In [1]:
import spacy

In [2]:
nlp = spacy.load('en_core_web_sm')

In [3]:
print(nlp.pipe_names)

['tok2vec', 'tagger', 'parser', 'attribute_ruler', 'lemmatizer', 'ner']


In [4]:
print(nlp.pipeline)

[('tok2vec', <spacy.pipeline.tok2vec.Tok2Vec object at 0x7f79c7be9ee0>), ('tagger', <spacy.pipeline.tagger.Tagger object at 0x7f79c7be9dc0>), ('parser', <spacy.pipeline.dep_parser.DependencyParser object at 0x7f79c7bf52e0>), ('attribute_ruler', <spacy.pipeline.attributeruler.AttributeRuler object at 0x7f79c7a05d00>), ('lemmatizer', <spacy.lang.en.lemmatizer.EnglishLemmatizer object at 0x7f79c7995400>), ('ner', <spacy.pipeline.ner.EntityRecognizer object at 0x7f79c7bf5270>)]


In [5]:
# Creating our own custom component in the nlp pipeline
from spacy.language import Language

@Language.component('length_of_doc')
def length_comp(doc):
    doc_length = len(doc)
    print(f'This component contains {doc_length} tokens.')
    return doc

nlp = spacy.load('en_core_web_sm')
nlp.add_pipe('length_of_doc', first=True)
print(nlp.pipe_names)

doc = nlp('This is a sentence.')

['length_of_doc', 'tok2vec', 'tagger', 'parser', 'attribute_ruler', 'lemmatizer', 'ner']
This component contains 5 tokens.


In [6]:
from spacy.language import Language
from spacy.matcher import PhraseMatcher
from spacy.tokens import Span

nlp = spacy.load('en_core_web_sm')
doc = nlp("I have a cat and a Golden Retriever")
print(doc.ents)
animals = ["Golden Retriever", "cat", "Turtle", "Rattus norvegicus"]
animal_patterns = list(nlp.pipe(animals))
matcher = PhraseMatcher(nlp.vocab)
matcher.add('ANIMALS', animal_patterns)

@Language.component('extract_animal')
def animal_component(doc):
    matches = matcher(doc)
    spans = [Span(doc, start, end, label='ANIMAL') for match_id, start, end in matches]
    doc.ents = spans
    return doc

()


In [7]:
nlp.add_pipe('extract_animal', after='ner')
print(nlp.pipe_names)

['tok2vec', 'tagger', 'parser', 'attribute_ruler', 'lemmatizer', 'ner', 'extract_animal']


In [8]:
doc = nlp("I have a cat and a Golden Retriever")
doc.ents

(cat, Golden Retriever)

In [9]:
print([(ent.text, ent.label_) for ent in doc.ents])

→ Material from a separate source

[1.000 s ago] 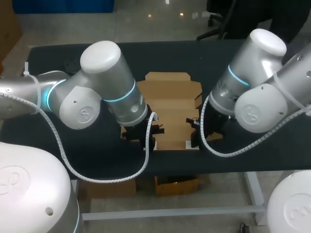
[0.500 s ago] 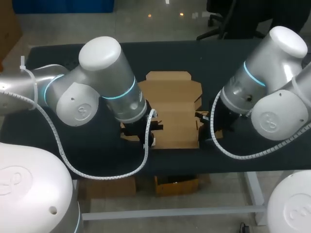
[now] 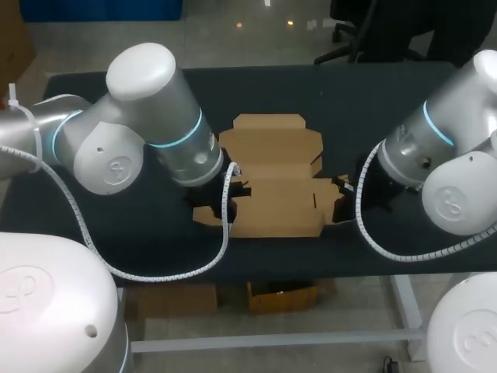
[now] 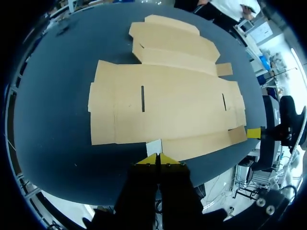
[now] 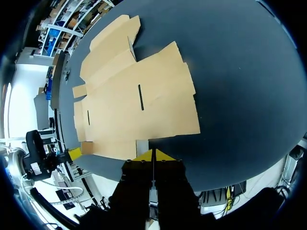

[('cat', 'ANIMAL'), ('Golden Retriever', 'ANIMAL')]


In [10]:
print([(ent.text, ent.label) for ent in doc.ents])

[('cat', 6303828839600189595), ('Golden Retriever', 6303828839600189595)]


In [11]:
# Setting extension attributes
from spacy.tokens import Token, Span, Doc

nlp = spacy.blank('en')
Token.set_extension("is_country", default=False)

In [12]:
doc = nlp('I live in Spain.')
doc[3]._.is_country = True

print([(token.text, token._.is_country) for token in doc])

[('I', False), ('live', False), ('in', False), ('Spain', True), ('.', False)]


In [13]:
# Setting property extension
def get_reversed_token(token):
    return token.text[::-1]

In [14]:
Token.set_extension('reversed', getter=get_reversed_token, force=True)
doc = nlp("All generalizations are false, including this one.")
print([(token.text, token._.reversed) for token in doc])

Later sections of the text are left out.